PROBLEM REQUIREMENTS: Report the count of lines with "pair" in the data below, and no other words.

━━━━━━━━━━━━━━━━━━━━

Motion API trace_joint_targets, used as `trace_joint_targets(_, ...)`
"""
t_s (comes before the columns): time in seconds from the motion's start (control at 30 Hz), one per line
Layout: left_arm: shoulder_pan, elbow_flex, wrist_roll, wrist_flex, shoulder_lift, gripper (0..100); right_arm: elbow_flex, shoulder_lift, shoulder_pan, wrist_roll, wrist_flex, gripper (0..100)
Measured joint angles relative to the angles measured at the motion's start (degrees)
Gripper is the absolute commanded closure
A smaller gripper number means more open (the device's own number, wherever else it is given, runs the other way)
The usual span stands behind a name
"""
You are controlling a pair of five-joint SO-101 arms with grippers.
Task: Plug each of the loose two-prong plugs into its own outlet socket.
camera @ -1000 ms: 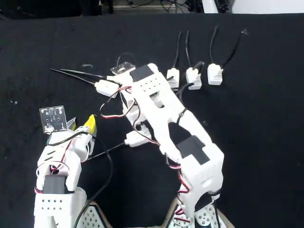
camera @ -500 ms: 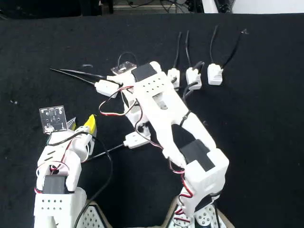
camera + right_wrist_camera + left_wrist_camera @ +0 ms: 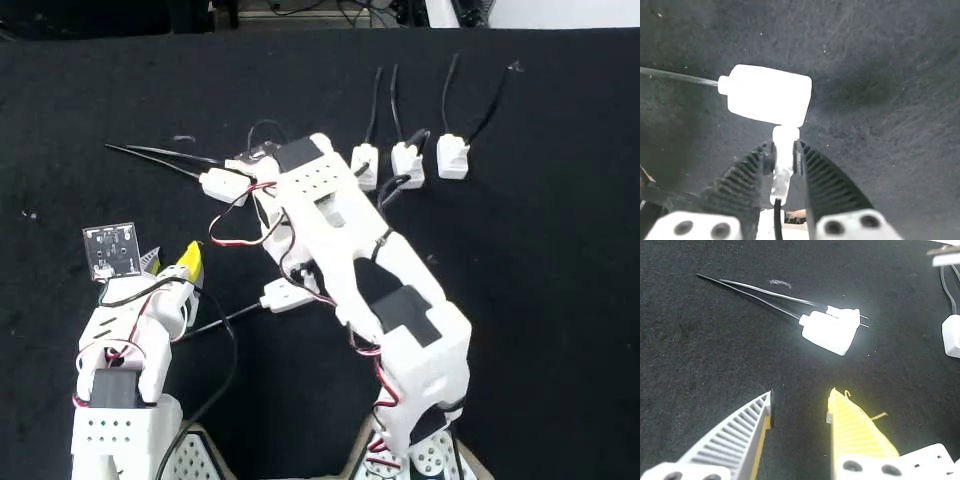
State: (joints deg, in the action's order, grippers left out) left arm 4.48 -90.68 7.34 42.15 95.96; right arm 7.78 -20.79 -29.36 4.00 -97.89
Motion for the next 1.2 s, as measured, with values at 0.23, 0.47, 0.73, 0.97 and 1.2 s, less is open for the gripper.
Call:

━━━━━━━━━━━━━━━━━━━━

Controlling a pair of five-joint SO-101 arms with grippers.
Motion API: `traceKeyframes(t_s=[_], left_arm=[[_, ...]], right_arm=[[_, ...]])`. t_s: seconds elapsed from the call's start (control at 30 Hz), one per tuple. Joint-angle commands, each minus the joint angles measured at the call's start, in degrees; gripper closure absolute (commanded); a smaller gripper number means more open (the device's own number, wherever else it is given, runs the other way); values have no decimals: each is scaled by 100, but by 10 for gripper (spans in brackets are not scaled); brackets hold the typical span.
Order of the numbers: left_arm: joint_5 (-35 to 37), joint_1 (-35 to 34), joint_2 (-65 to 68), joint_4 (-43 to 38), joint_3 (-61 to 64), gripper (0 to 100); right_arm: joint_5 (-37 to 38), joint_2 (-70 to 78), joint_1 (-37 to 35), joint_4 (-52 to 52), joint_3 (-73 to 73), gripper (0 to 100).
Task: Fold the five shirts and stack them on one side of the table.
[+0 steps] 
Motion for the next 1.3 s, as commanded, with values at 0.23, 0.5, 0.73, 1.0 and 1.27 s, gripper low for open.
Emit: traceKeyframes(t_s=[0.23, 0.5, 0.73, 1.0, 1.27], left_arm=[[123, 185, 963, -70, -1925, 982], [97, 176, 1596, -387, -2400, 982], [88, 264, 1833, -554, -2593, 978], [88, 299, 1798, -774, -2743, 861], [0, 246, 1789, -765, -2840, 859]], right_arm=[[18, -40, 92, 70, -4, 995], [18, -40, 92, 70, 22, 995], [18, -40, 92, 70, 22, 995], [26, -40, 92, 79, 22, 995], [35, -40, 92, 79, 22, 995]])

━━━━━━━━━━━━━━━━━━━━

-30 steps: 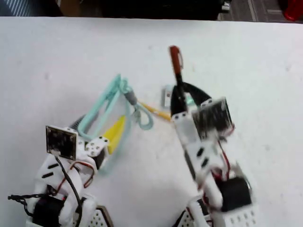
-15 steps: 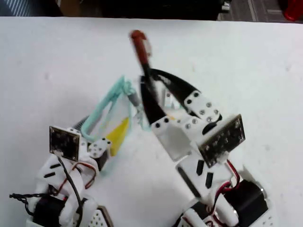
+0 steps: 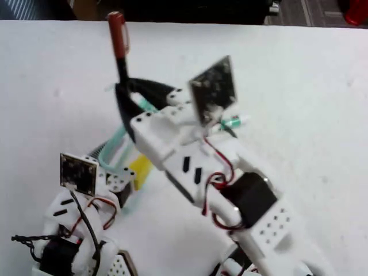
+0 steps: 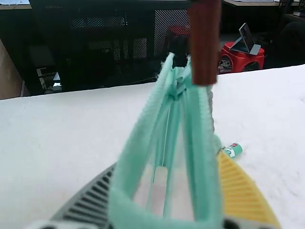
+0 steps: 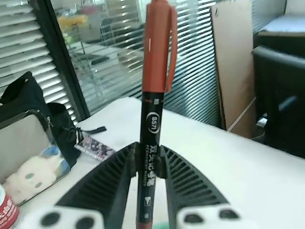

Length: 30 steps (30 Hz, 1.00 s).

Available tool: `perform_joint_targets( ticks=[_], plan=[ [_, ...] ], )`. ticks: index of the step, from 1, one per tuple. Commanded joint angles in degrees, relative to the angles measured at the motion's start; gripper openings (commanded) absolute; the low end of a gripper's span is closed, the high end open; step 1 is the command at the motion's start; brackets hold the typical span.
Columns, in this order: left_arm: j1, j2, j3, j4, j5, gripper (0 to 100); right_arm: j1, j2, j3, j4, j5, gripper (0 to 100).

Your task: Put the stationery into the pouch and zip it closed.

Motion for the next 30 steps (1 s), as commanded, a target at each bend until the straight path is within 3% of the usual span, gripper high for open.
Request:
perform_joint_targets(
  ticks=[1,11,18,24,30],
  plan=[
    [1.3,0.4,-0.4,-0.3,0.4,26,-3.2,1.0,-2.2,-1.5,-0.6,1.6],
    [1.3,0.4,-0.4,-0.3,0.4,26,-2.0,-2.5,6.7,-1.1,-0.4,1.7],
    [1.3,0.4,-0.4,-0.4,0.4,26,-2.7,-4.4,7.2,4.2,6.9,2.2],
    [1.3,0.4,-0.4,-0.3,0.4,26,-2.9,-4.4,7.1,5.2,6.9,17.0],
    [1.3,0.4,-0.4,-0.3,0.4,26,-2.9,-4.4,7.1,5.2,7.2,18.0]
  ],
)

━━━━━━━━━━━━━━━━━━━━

ANSWER TO THE EXERCISE: 2